### Your objective
For the listing below, return the line containing "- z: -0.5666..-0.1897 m", the line containing "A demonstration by", and all lines in between, exactly as written and nothing else.

### Information provided

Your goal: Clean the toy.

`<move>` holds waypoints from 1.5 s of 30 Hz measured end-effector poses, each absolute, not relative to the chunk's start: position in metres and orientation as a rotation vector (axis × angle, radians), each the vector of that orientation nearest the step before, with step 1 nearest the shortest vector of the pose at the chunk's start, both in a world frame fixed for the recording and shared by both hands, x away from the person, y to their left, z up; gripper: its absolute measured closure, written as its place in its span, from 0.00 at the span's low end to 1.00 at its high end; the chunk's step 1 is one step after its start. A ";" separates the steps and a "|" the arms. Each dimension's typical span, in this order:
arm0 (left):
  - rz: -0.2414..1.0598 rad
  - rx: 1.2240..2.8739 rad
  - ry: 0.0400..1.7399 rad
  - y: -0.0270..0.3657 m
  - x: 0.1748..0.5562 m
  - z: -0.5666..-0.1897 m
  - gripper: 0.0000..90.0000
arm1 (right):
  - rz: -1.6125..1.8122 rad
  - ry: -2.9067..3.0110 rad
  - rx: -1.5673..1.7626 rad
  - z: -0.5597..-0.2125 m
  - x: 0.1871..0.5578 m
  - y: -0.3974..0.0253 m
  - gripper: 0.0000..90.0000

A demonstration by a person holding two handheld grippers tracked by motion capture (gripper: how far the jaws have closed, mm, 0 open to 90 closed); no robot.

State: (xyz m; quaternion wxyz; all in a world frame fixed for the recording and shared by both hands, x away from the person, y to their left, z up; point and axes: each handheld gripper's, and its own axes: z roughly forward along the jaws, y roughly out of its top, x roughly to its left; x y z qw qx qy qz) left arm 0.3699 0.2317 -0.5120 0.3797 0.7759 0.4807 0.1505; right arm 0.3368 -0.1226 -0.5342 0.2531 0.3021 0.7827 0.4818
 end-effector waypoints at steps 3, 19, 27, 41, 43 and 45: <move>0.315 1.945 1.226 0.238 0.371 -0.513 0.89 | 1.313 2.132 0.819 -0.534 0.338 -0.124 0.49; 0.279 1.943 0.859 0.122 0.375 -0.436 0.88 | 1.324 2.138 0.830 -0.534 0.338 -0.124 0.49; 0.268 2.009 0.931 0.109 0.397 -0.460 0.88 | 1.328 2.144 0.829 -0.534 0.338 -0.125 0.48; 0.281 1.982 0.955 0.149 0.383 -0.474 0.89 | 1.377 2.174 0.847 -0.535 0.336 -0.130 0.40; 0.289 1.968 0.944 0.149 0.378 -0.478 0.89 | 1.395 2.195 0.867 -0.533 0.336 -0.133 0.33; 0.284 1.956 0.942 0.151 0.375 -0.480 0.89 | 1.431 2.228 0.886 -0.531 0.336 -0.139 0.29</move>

### Expected output
  - z: -0.5666..-0.1897 m
  - gripper: 0.0000..90.0000
arm1 (right):
  - rz: -1.6125..1.8122 rad
  - ry: -2.9067..3.0110 rad
  - rx: -1.5673..1.7626 rad
  - z: -0.5597..-0.2125 m
  - x: 0.1871..0.5578 m
  - y: -0.3974..0.0253 m
  - gripper: 0.0000..90.0000

A demonstration by a person holding two handheld grippers tracked by motion capture (gripper: how far the jaws have closed, mm, 0 open to 90 closed); no robot.

The response to the exercise is now complete.